● **STORED DATA**

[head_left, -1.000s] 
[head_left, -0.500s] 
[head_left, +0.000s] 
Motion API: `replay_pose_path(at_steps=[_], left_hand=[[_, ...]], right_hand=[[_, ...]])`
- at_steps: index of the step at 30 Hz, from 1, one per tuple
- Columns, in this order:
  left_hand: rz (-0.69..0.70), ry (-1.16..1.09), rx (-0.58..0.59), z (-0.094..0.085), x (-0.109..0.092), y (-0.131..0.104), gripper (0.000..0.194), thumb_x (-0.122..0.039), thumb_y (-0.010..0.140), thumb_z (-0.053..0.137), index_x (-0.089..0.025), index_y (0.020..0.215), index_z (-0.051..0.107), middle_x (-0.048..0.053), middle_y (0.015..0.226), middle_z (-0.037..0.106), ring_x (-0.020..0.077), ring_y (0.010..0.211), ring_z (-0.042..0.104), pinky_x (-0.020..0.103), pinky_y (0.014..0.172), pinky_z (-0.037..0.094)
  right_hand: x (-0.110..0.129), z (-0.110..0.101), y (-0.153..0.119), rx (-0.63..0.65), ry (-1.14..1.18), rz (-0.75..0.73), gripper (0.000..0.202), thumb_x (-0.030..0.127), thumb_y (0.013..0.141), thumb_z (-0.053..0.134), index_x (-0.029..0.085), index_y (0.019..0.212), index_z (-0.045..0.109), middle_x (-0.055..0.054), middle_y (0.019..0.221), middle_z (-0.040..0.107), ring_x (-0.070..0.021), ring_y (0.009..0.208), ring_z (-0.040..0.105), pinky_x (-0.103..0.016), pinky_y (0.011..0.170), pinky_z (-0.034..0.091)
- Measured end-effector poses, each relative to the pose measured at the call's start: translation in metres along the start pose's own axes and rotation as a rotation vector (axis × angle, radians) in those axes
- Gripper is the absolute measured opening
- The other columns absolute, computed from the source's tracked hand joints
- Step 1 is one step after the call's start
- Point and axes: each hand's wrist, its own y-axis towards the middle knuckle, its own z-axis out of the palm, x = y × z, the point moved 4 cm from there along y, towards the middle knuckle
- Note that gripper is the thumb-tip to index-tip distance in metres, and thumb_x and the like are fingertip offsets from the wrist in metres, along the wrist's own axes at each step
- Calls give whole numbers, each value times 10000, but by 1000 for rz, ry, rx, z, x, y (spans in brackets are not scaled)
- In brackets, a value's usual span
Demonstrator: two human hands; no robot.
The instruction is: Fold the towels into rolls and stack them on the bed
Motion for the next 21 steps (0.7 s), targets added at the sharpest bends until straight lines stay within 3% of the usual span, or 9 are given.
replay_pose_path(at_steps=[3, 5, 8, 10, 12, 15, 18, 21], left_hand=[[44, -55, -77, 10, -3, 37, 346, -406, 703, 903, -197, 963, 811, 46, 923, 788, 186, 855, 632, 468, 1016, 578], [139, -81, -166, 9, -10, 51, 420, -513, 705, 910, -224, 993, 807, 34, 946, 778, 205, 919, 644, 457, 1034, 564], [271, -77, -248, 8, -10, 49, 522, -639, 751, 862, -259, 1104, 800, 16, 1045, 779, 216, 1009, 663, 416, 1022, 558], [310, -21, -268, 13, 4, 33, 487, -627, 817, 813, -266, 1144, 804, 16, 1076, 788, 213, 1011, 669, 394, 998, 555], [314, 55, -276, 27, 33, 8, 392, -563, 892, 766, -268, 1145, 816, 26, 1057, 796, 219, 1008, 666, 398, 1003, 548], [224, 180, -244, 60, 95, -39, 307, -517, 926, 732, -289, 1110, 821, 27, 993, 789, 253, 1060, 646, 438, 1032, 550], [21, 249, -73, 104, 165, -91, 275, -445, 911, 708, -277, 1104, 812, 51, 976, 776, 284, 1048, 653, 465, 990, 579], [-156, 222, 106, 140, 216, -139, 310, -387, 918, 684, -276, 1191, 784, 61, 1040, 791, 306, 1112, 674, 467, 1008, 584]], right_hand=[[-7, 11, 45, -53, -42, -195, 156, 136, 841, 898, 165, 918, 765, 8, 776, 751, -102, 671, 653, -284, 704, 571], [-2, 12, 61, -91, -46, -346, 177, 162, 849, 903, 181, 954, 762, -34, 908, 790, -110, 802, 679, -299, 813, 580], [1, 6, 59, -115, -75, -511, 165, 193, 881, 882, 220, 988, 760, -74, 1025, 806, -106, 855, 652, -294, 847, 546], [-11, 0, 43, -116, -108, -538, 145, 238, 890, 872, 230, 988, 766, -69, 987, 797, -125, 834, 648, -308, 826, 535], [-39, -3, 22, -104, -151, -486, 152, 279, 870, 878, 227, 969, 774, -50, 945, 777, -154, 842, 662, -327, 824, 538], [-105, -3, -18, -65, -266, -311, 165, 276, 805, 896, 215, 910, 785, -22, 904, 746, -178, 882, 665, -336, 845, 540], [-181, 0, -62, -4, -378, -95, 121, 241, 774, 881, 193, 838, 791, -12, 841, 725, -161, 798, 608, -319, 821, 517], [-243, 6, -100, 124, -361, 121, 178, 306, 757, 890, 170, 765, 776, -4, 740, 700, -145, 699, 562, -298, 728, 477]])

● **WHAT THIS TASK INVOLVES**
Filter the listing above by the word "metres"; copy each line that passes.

● **RESULT FOR THIS EXERCISE**
- Measured end-effector poses, each relative to the pose measured at the call's start: translation in metres along the start pose's own axes and rotation as a rotation vector (axis × angle, radians) in those axes
- Note that gripper is the thumb-tip to index-tip distance in metres, and thumb_x and the like are fingertip offsets from the wrist in metres, along the wrist's own axes at each step

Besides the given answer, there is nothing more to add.